Pennsylvania, like many other states, has a statutory section of its Workers’ Compensation law that is devoted to the designation of an impairment rating for an injured worker who is collecting Workers’ Compensation benefits. The impairment rating process is one of the only methods by which an employer can “cap” or limit ongoing recovery of Workers’ Compensation benefits for an injured worker whose disability, or “whole body impairment,” is deemed to be less than 50%.
The PA Workers’ Compensation Act, specifically section 306 (a.2), set forth the language that empowered the Bureau of Workers’ Compensation to facilitate the process of employers obtaining IRE designations, by “assigning” IRE requests to medical care providers/reviewers, who could examine an injured worker, and provide a percentage assessment of impairment. Again, through this system, if the designation or “impairment rating” was less than 50%, the Employer was automatically entitled to a 500 week cap on ongoing wage loss benefits, provided the employer issued its request for the IRE in a timely manner. The Act required that requests for IREs had to be issued within 60 days of the Claimant’s receipt of 104 weeks of Workers’ Compensation wage loss benefits, in order to be entitled to an automatic cap in the event the IRE result is less than 50%. Needless to say, obtaining this sort of cap on benefits, without the need for litigation, was an excellent tool for employers to utilize.
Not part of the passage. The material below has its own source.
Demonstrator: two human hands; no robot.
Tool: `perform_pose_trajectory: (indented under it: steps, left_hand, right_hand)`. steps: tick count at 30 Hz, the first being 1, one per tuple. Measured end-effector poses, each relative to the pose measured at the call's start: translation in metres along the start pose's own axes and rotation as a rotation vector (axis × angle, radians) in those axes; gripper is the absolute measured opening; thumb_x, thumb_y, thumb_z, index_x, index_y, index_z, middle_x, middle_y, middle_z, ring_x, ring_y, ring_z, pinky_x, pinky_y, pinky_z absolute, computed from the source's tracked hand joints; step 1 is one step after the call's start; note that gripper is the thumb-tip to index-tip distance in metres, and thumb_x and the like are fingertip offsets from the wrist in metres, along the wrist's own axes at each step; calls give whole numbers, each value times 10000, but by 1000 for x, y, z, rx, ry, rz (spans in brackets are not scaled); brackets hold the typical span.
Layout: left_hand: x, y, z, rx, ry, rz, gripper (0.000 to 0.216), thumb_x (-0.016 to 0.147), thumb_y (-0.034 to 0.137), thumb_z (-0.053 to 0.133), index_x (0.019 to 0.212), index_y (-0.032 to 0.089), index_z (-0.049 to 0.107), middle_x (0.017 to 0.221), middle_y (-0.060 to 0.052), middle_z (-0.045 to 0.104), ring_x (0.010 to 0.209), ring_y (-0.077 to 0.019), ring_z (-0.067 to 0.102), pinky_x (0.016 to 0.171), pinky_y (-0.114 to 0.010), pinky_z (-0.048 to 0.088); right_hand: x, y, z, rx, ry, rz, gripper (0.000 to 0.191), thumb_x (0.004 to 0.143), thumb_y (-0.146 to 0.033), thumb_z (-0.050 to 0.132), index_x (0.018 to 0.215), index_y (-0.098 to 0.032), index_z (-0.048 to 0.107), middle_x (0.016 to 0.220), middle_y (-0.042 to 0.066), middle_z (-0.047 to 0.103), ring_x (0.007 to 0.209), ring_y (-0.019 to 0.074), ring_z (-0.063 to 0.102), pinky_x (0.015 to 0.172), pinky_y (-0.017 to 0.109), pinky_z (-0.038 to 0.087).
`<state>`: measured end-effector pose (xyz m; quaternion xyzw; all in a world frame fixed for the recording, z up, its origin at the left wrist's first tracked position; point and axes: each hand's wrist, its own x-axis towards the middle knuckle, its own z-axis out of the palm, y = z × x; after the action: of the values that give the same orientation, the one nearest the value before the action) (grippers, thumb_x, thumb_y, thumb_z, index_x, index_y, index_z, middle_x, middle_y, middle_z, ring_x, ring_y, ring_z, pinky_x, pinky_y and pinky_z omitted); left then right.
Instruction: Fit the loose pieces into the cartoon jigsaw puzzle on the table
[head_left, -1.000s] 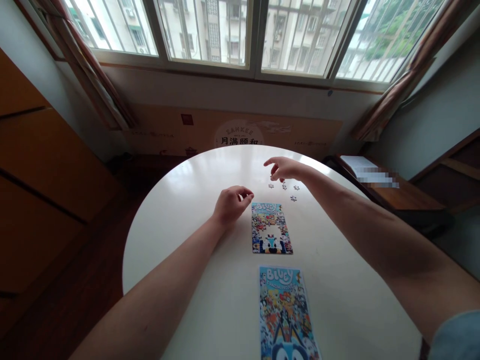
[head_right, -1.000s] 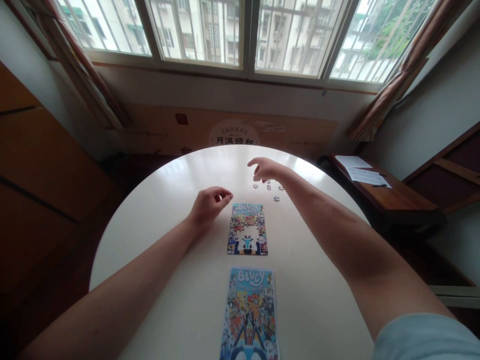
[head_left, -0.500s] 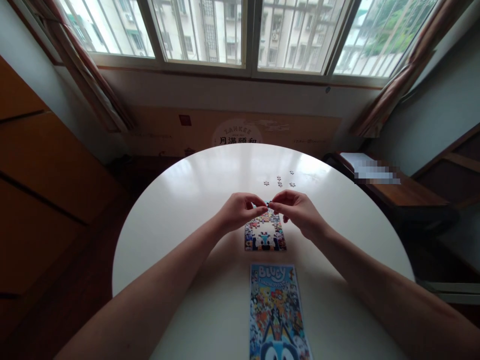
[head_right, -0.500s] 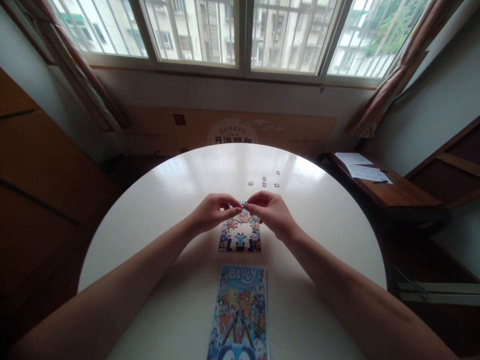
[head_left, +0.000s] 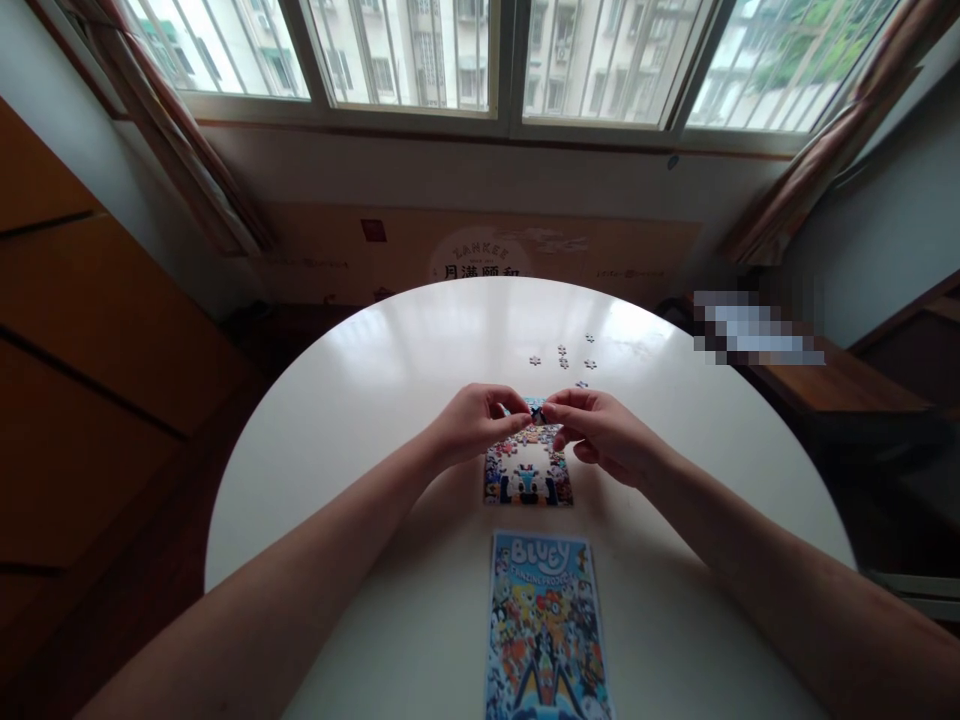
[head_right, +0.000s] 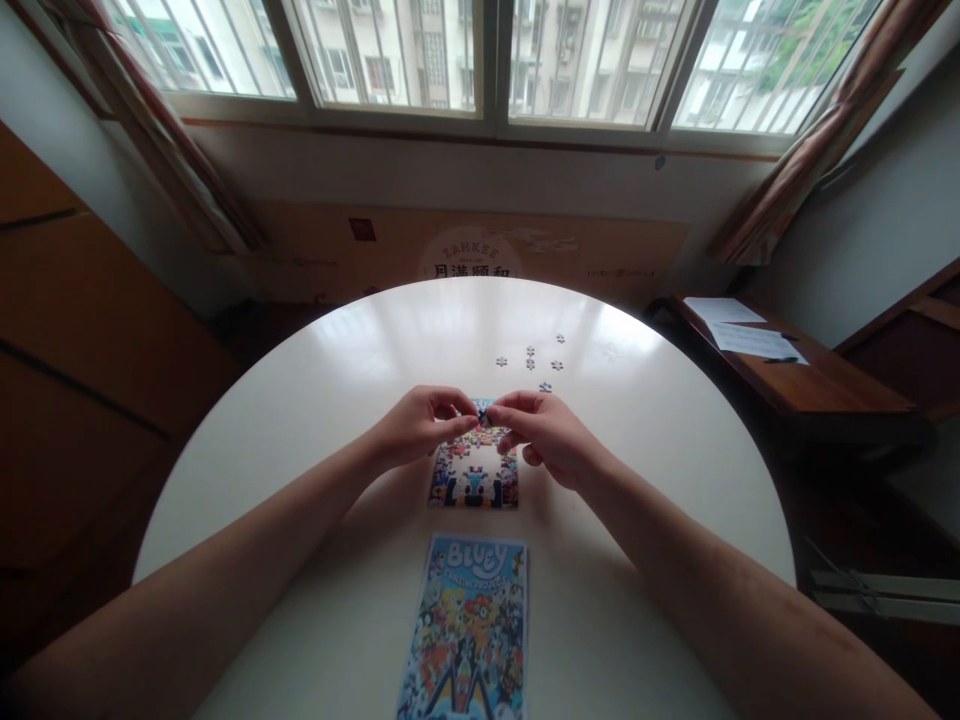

In the landmark decision in Protz v. WCAB (Derry Area School District), issued June 20, 2017, the Supreme Court of Pennsylvania determined that the language of Section 306 (a.2), was unconstitutional – because it had the effect of delegating legislative authority to the Dept. of Labor & Industry, Bureau of Workers’ Compensation. Therefore, the Bureau has stopped the process of IRE assignments, and in turn essentially halted all IRE filings/requests – effective immediately (see attached email from the Bureau).
How the defense bar, Workers’ Compensation Judges, and the state legislature (not to mention the insurance lobby) will respond to the ruling in Protz is difficult to predict at this early stage. Perhaps in the fall session of 2017, a proposed amendment will be pushed through the State legislature. Or, in the meantime, a crafty defense attorney may find a way to successfully argue that, despite the ruling in Protz, the policy behind IREs, and the idea of capping ongoing benefits where an injured worker’s impairment rating is less than 50%, should remain in effect, perhaps through another method. For the time being, the ripple effects of the Protz Decision are being felt by employers and insurers across the state.